Task brief: What is needed is an exact copy of every entry, without the pictures.

Excerpted data:
####

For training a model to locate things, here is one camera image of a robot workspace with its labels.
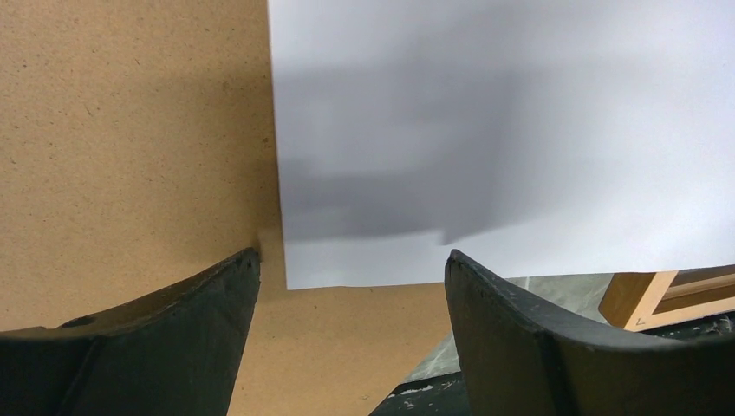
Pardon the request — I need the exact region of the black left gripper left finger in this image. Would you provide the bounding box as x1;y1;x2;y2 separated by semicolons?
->
1;248;260;415

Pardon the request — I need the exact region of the glossy room photo print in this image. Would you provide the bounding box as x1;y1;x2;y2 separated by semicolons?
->
268;1;734;289

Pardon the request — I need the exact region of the wooden picture frame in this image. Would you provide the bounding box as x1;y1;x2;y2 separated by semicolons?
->
598;265;734;332

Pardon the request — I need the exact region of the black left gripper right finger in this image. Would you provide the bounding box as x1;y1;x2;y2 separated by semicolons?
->
445;250;734;415

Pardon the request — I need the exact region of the brown backing board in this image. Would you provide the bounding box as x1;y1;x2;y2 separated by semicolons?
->
1;1;449;415

####

Output of the exercise:
For training a model to locate things, here is one camera image of a robot workspace with its labels.
Pardon the request — I need the exact region of the black left gripper left finger in this image. Would you provide the bounding box as x1;y1;x2;y2 separated by semicolons?
->
1;248;260;415

Pardon the request — I need the exact region of the glossy room photo print in this image. Would you provide the bounding box as x1;y1;x2;y2 separated by semicolons?
->
268;1;734;289

Pardon the request — I need the exact region of the wooden picture frame in this image. Would you provide the bounding box as x1;y1;x2;y2 separated by semicolons?
->
598;265;734;332

Pardon the request — I need the exact region of the black left gripper right finger in this image. Would you provide the bounding box as x1;y1;x2;y2 separated by semicolons?
->
445;250;734;415

Pardon the request — I need the exact region of the brown backing board in this image. Would you provide the bounding box as x1;y1;x2;y2 separated by semicolons?
->
1;1;449;415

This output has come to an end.